Requirement:
Word for word, output the data, with none of its pictures.

Material provided:

******************************

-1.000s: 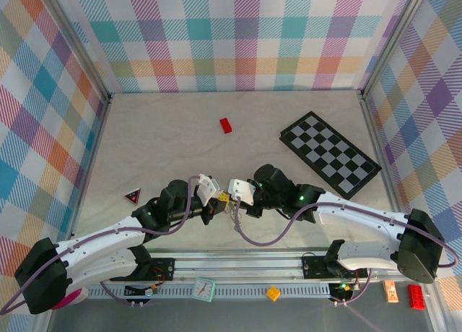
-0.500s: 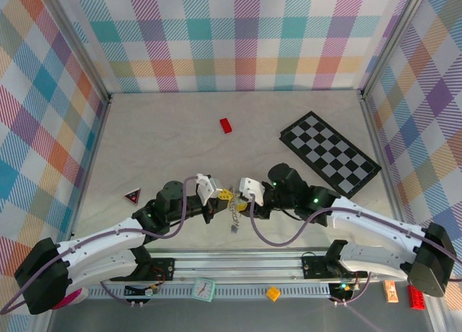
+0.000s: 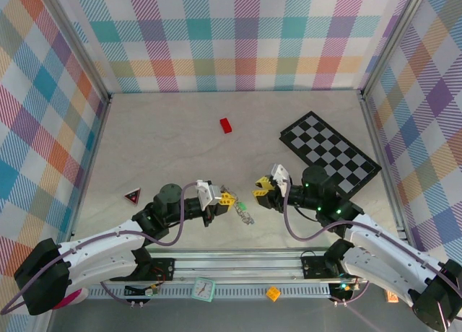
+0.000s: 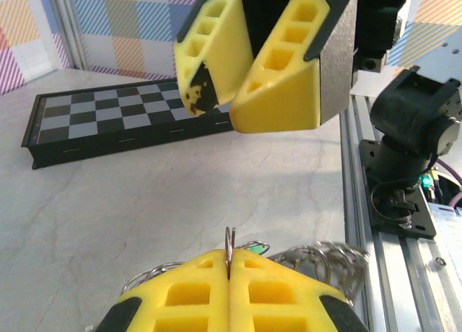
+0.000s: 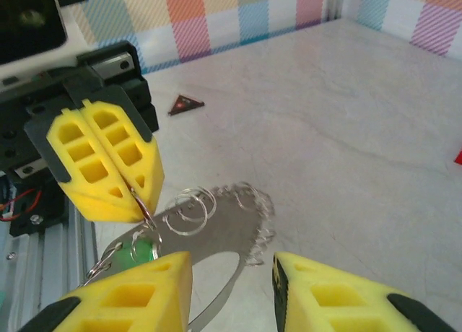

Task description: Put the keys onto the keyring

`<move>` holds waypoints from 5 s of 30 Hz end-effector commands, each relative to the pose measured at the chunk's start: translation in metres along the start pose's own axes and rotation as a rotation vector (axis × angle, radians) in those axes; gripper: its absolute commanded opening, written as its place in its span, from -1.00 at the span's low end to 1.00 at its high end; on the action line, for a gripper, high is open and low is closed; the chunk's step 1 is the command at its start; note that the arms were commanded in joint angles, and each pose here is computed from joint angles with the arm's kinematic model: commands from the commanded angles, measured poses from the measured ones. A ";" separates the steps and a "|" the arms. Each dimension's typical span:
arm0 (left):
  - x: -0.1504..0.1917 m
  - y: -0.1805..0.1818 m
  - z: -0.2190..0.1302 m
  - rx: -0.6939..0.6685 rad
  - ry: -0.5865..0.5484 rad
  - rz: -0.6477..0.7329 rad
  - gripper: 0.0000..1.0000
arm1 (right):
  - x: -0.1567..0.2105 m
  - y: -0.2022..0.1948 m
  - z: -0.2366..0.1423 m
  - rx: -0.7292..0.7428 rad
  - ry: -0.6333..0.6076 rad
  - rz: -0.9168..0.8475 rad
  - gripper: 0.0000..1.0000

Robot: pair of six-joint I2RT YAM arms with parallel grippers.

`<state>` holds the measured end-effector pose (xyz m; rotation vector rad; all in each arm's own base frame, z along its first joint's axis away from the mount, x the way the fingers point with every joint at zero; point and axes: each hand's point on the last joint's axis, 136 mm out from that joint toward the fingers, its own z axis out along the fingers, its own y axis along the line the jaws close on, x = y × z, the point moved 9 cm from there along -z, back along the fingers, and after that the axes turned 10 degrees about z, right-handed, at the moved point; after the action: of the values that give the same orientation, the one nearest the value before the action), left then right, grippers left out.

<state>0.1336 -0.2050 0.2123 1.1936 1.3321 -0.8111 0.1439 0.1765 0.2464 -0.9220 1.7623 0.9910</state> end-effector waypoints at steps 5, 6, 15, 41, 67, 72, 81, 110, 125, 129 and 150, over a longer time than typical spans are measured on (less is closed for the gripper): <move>-0.015 -0.007 -0.005 0.059 -0.112 0.120 -1.00 | -0.005 0.013 0.008 -0.222 0.019 -0.054 -0.30; -0.016 -0.007 -0.005 0.064 -0.116 0.122 -1.00 | -0.005 0.014 0.011 -0.241 0.022 -0.059 -0.30; -0.017 -0.008 -0.004 0.089 -0.120 0.113 -1.00 | -0.006 0.015 0.022 -0.343 0.035 -0.077 -0.42; -0.018 -0.007 0.002 0.109 -0.117 0.092 -1.00 | 0.008 0.016 0.032 -0.379 0.138 -0.069 -0.63; -0.020 -0.007 0.004 0.132 -0.137 0.085 -1.00 | 0.008 0.019 0.042 -0.409 0.166 -0.077 -0.75; -0.019 -0.008 0.004 0.137 -0.138 0.077 -1.00 | 0.004 0.021 0.042 -0.425 0.138 -0.082 -0.83; -0.004 -0.002 0.006 0.068 0.022 0.048 -0.87 | 0.001 0.020 0.036 -0.369 0.201 -0.123 -1.00; -0.013 -0.006 0.005 0.129 -0.038 0.044 -1.00 | 0.006 0.026 0.043 -0.348 0.202 -0.146 -0.56; -0.010 -0.011 0.004 0.155 -0.102 0.049 -1.00 | 0.014 0.024 0.024 -0.277 0.120 -0.138 -0.51; -0.010 -0.011 0.006 0.165 -0.110 0.047 -1.00 | 0.015 0.023 0.030 -0.306 0.145 -0.111 -0.52; -0.012 -0.013 0.006 0.192 -0.137 0.047 -1.00 | 0.008 0.026 0.035 -0.361 0.116 -0.108 -0.82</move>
<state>0.1261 -0.2145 0.2099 1.2939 1.2377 -0.9479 0.1286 0.2119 0.2248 -1.3038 1.7050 1.1783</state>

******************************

Answer:
-1.000s: 
-0.500s: 
+0.000s: 
+0.000s: 
+0.000s: 

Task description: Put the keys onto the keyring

`<move>` holds waypoints from 5 s of 30 Hz end-effector commands, each relative to the pose measured at the chunk's start: translation in metres along the start pose's own axes and rotation as a rotation vector (axis × angle, radians) in those axes; gripper: its absolute commanded opening, written as its place in its span, from -1.00 at the span's low end to 1.00 at its high end; on the action line, for a gripper, high is open and low is closed; the chunk's step 1 is the command at its start; note that the arms were commanded in joint angles, and each pose here is computed from joint angles with the arm's kinematic model: commands from the commanded angles, measured poses from the measured ones. A ";" separates the steps and a "|" the arms. Each dimension's typical span:
arm0 (left):
  - x: -0.1504..0.1917 m
  - y: -0.1805..0.1818 m
  - z: -0.2190..0.1302 m
  - rx: -0.6939..0.6685 rad
  - ry: -0.5865..0.5484 rad
  - rz: -0.6477..0.7329 rad
  - gripper: 0.0000..1.0000
arm1 (right):
  - x: -0.1567..0.2105 m
  - y: -0.2022..0.1948 m
  - z: -0.2366..0.1423 m
  - rx: -0.7292..0.7428 rad
  - ry: -0.6333..0.6076 rad
  - rz: -0.9168..0.8475 rad
  - gripper: 0.0000..1.0000

Robot: pair of six-joint I2RT YAM arms with parallel grippers.

`<state>` holds the measured end-effector pose (xyz m; rotation vector rad; all in each arm's own base frame, z along its first joint's axis away from the mount, x the way the fingers point with every joint at zero; point and axes: each hand's point on the last joint's axis, 136 mm out from that joint toward the fingers, its own z axis out along the fingers, its own y axis along the line the jaws close on, x = y × z, the point moved 9 cm from there along -z, back along the fingers, and after that the axes turned 10 degrees about z, right-handed, at the moved point; after the action: of the values that give the same orientation, the one nearest the value before the action), left then right, grippers left out.

<state>0.1336 -0.2050 0.2123 1.1936 1.3321 -0.8111 0.1439 0.1765 0.2464 -0.9220 1.7623 0.9910</state> end-effector waypoints at steps 5, 6, 15, 41, 67, 72, 81, 110, 125, 129 and 150, over a longer time than typical spans are measured on (less is closed for the gripper): <move>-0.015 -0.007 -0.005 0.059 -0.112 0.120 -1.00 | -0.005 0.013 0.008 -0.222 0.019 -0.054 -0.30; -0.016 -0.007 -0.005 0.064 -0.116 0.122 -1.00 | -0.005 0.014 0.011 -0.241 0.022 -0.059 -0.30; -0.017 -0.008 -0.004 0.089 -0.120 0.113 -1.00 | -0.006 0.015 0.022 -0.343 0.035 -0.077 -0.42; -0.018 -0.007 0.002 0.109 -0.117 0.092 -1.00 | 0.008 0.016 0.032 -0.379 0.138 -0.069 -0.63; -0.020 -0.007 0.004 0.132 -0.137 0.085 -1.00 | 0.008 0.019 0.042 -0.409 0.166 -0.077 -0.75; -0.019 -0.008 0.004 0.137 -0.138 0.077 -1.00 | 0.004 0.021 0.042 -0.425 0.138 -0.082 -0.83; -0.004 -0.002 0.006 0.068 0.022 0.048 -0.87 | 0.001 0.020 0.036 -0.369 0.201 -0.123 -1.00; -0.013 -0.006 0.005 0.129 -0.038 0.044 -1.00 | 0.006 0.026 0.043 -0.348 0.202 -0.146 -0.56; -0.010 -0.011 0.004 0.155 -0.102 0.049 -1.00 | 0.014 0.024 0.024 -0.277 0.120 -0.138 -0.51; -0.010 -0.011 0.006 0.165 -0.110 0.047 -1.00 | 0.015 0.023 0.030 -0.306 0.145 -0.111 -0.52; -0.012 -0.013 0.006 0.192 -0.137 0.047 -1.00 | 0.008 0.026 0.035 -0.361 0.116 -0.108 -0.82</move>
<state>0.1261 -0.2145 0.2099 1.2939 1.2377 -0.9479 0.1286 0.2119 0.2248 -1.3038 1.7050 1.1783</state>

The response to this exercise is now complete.